Посол принадлежал к тому типу немцев, которые копировали все английское — спорт, одежду, образ жизни и говорили по-английски, стараясь изо всех сил стать моделью английского джентльмена. Его друзья-дворяне графы Плесе, Блюхер и Мюнстер были женаты на англичанках. В 1911 году на одном из обедов в Берлине в честь английского генерала почтенный гость был удивлен, узнав, что все сорок приглашенных немцев, в том числе Бетман-Хольвег и адмирал Тирпиц, бегло говорили по-английски. Лихновский отличался от своих соотечественников тем, что был не только манерами, но и сердцем англофилом. Он прибыл в Лондон с намерением сделать все, чтобы он сам и его страна понравились англичанам. Английское общество засыпало его приглашениями на уик-энды за городом. Для посла не было большей трагедии, чем война между страной, где он родился, и страной, которую он любил всем сердцем, поэтому он хватался за любую соломинку, чтобы предотвратить катастрофу.
Когда в то утро министр иностранных дел сэр Эдвард Грей позвонил ему в перерыве между заседаниями кабинета, Лихновский, мучимый крайним беспокойством, понял слова Грея как предложение Англии о собственном нейтралитете и сохранении нейтралитета Франции в ходе русско-германской войны при условии, что Германия даст обещание не нападать на Францию.

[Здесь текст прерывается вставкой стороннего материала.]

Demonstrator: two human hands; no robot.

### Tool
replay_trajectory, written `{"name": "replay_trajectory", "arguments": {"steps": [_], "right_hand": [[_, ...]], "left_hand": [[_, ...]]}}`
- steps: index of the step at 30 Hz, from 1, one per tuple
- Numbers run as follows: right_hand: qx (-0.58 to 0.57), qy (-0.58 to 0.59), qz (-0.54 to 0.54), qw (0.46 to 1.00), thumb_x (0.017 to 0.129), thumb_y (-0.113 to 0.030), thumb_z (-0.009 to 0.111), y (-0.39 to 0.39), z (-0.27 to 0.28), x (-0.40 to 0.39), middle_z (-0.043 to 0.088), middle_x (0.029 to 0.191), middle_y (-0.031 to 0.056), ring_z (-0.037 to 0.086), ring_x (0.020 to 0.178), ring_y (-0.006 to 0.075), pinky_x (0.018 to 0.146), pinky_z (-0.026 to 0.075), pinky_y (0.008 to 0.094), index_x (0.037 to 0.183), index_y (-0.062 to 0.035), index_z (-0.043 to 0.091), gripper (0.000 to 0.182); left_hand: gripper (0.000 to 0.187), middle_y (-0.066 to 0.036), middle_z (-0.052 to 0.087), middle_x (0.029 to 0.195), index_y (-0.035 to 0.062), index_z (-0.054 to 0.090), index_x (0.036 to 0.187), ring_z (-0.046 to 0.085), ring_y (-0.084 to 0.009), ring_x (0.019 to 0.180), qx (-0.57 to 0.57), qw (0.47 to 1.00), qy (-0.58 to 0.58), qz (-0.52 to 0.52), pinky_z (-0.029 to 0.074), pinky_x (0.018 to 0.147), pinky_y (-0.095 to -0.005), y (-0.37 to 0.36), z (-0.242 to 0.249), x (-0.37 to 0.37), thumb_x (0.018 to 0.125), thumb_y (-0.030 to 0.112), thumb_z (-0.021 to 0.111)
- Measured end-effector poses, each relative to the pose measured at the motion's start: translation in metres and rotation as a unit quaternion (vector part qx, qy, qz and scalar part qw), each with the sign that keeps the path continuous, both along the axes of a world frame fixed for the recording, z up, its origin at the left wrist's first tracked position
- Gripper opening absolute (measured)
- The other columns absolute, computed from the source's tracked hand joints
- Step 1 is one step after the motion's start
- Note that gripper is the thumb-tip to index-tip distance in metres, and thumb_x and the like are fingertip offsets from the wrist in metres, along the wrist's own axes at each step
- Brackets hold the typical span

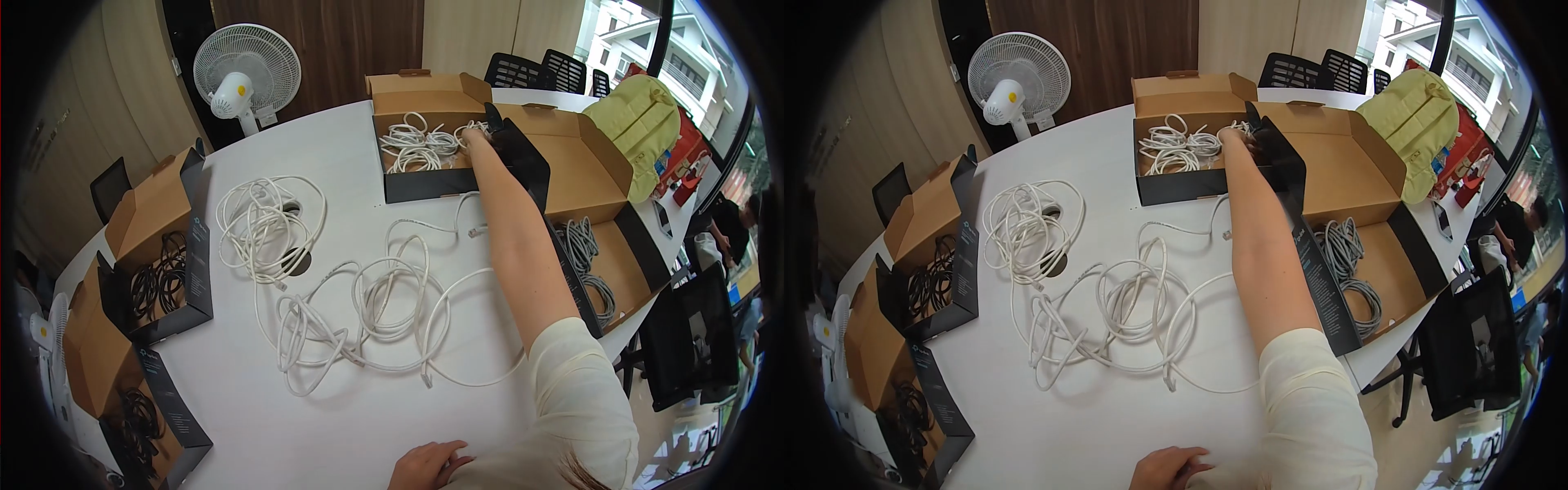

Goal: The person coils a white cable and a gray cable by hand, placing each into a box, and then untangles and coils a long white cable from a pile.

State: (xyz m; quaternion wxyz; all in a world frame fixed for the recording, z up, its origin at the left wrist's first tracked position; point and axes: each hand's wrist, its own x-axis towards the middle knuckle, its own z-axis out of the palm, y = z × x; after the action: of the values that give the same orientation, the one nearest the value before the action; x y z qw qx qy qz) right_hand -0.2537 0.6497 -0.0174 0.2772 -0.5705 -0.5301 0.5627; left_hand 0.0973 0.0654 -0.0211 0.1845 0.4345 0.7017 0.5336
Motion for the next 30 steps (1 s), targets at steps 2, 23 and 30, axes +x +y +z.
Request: {"name": "replay_trajectory", "arguments": {"steps": [2, 23, 30], "right_hand": [[-0.128, -0.267, -0.046, 0.954, 0.091, -0.029, 0.031, 0.062, -0.042, -0.076, 0.002, 0.147, 0.0265, -0.001, 0.138, 0.0325, 0.111, 0.000, 0.0455, 0.142, -0.0011, 0.010, 0.062], [0.644, -0.065, 0.460, 0.607, 0.082, -0.016, 0.061, -0.327, 0.074, 0.310, 0.048, 0.128, 0.0151, 0.043, 0.119, 0.0317, 0.102, 0.032, 0.0393, 0.125, -0.0060, 0.048, 0.045], [0.572, -0.072, 0.573, 0.583, 0.074, -0.023, 0.071, -0.376, 0.040, 0.352, 0.053, 0.100, 0.0105, 0.052, 0.100, 0.0270, 0.087, 0.042, 0.0393, 0.102, -0.0086, 0.059, 0.034]], "left_hand": [[0.020, -0.011, 0.058, 0.070, 0.0049, 0.060, 0.095, 0.056, -0.0269, 0.063, -0.005, 1.000, 0.008, 0.000, 0.046, 0.059, -0.0345, -0.001, 0.004, 0.000, 0.077, 0.012, 0.063], [0.017, -0.003, 0.057, 0.067, 0.0074, 0.061, 0.090, 0.055, -0.0181, 0.060, 0.007, 0.982, 0.190, -0.006, 0.041, 0.057, -0.0293, -0.008, -0.003, 0.010, 0.078, 0.018, 0.068], [0.014, -0.006, 0.061, 0.071, 0.0033, 0.063, 0.088, 0.057, -0.0136, 0.060, -0.007, 0.998, 0.055, 0.036, 0.046, 0.058, -0.0248, -0.032, 0.019, 0.000, 0.079, 0.013, 0.067]]}}
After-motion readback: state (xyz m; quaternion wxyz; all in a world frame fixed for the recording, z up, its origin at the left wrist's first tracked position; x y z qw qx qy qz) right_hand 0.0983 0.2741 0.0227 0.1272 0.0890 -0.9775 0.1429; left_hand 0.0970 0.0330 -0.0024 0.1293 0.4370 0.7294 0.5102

В действительности же Грей выразился иначе. Со своими обычными недомолвками он дал обещание поддерживать нейтралитет Франции лишь в том случае, если Германия даст заверения сохранить нейтралитет как по отношению к Франции, так и России, другими словами, не начинать военных действий против этих держав, пока не станут известны результаты усилий по урегулированию сербской проблемы. Находясь в течение восьми лет на посту министра иностранных дел, в тот период, когда, по выражению Бюлова, «боснийские» кризисы следовали один за другим, Грей достиг совершенства в манере речи, которая не содержала почти никакого смысла. Он избегал прямых и ясных высказываний, возведя это в принцип, как утверждал один из его коллег. Не удивительно, что, разговаривая с ним по телефону, Лихновский, находившийся в смятении перед лицом надвигавшейся трагедии, неверно понял смысл его слов.
Кайзер ухватился за указанную Лихновским возможность избежать войны на два фронта. Речь шла о минутах. Отмобилизованные части неудержимо катились к французской границе. Первый акт войны — захват железнодорожного узла в Люксембурге, нейтралитет которого гарантировали пять держав, в том числе и Германия, должен был по графику начаться через час. Необходимо было все остановить, остановить немедленно, но каким образом? Где Мольтке? Мольтке уже покинул дворец. Вдогонку на автомобиле с завывающей сиреной был послан адъютант, который и привез его обратно.
Теперь кайзер снова был самим собой, став всемогущим главнокомандующим, сверкая новыми идеями, планируя, предлагая и направляя. Он прочел Мольтке телеграмму и сказал с торжеством: «Теперь мы можем начать войну только с Россией. Мы просто отправим всю нашу армию на Восток!»
Придя в ужас при мысли о том, что придется дать задний ход всей машине мобилизации, Мольтке отказался наотрез. В течение последних десяти лет, сначала на посту заместителя Шлиффена, а затем его преемника, вся деятельность Мольтке сводилась к планированию Дня — дер Таг, ради которого накапливалась вся энергия Германии и с которого начинался марш окончательного покорения Европы. Мольтке ощущал на себе гнетущую, почти невыносимую ответственность.
У высокого, грузного, лысого Мольтке, которому исполнилось уже шестьдесят шесть, постоянно было такое выражение лица, как будто он переживал глубокое горе, отчего кайзер прозвал его «дер Трауриге Юлиус», что можно перевести как «мрачный Юлиус», хотя в действительности его звали Хельмут. У него было слабое здоровье, и он ежегодно лечился в Карлсбаде. Возможно, что причиной мрачности была тень его великого дяди. Из окна красного кирпичного здания генерального штаба на Кенигплац, где Мольтке жил и работал, он мог видеть конную статую своего тезки, героя 1870 года, который, как и Бисмарк, был создателем Германской империи. Племянник был плохим наездником, имевшим привычку сползать с лошади во время выездов штаба; кроме этого, что было еще хуже, он был последователем христианского учения, проявляя особый интерес к антропософизмам и другим культам. За эту неподобающую для прусского офицера слабость его считали «мягким»; вдобавок ко всему он занимался живописью, играл на виолончели, носил в кармане «Фауста» Гете и начал переводить «Пеллея и Мелисанду» Метерлинка.